What you will do
Your answer should be the lines below from the one holding "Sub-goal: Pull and" through the one holding "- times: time", copied exactly and with nothing else.

● ● ● ●

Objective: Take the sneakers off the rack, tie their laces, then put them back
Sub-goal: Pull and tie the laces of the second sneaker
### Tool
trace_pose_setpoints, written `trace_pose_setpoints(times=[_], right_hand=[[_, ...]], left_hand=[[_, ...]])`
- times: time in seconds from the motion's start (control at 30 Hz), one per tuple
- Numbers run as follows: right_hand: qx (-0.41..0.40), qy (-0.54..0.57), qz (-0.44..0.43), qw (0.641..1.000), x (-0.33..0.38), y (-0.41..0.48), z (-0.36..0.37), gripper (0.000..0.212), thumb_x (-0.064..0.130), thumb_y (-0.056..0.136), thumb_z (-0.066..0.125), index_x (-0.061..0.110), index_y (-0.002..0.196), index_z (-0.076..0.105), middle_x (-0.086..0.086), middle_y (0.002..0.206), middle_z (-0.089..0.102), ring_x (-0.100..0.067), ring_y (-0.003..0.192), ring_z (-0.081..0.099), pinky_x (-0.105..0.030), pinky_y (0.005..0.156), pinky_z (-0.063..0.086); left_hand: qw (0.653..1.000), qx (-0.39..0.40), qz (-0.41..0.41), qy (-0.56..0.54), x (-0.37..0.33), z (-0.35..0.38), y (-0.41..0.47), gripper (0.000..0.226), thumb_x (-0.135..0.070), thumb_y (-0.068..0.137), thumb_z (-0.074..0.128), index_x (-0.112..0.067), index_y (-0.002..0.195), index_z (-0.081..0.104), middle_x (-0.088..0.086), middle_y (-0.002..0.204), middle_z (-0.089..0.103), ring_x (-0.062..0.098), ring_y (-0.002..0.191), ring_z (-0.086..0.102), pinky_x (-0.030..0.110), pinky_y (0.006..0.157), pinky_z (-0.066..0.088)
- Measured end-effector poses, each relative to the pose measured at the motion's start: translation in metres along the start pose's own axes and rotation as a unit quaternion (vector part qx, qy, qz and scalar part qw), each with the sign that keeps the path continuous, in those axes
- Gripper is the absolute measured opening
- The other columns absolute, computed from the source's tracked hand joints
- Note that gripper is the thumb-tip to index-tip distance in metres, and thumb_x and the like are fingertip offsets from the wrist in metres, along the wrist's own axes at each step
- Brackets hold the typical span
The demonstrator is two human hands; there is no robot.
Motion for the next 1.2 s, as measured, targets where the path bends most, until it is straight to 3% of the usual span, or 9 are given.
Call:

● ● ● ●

Answer box
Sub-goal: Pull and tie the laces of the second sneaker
### Tool
trace_pose_setpoints, written `trace_pose_setpoints(times=[_], right_hand=[[_, ...]], left_hand=[[_, ...]])`
- times: time in seconds from the motion's start (control at 30 Hz), one per tuple

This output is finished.